** Aim of the task **
Your answer must be every line of the data that holds the string "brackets".

** Dataset section **
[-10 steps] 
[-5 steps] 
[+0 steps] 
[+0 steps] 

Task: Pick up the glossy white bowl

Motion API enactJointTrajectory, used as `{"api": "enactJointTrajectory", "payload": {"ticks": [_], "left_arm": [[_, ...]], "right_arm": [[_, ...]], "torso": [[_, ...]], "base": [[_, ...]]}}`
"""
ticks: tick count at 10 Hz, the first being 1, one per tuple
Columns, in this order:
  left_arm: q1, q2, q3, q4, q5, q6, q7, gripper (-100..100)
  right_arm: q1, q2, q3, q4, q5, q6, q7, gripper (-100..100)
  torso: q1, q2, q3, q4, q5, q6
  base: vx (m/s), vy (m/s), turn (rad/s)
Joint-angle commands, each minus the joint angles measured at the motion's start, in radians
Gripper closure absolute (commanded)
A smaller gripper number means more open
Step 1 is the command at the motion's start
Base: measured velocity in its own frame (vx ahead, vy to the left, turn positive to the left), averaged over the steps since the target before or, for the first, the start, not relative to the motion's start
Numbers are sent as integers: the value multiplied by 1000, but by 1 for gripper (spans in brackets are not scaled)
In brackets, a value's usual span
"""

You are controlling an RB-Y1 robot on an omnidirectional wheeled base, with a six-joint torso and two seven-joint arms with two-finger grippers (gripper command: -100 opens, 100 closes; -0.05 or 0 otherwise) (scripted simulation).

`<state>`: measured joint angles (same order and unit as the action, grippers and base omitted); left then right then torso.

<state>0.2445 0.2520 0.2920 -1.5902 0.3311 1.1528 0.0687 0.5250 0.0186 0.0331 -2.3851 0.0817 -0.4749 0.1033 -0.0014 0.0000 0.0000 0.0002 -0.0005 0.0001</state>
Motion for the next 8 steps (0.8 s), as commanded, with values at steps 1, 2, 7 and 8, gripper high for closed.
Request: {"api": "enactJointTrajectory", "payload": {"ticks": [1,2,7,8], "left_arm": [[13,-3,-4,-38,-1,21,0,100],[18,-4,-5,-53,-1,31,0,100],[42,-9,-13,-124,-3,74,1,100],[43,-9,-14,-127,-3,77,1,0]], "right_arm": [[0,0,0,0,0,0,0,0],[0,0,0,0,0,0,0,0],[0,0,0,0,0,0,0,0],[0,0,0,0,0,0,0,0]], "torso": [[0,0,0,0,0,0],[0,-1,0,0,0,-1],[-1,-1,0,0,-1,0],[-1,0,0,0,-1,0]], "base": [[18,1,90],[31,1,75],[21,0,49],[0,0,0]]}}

** Exercise solution **
Numbers are sent as integers: the value multiplied by 1000, but by 1 for gripper (spans in brackets are not scaled)
In brackets, a value's usual span

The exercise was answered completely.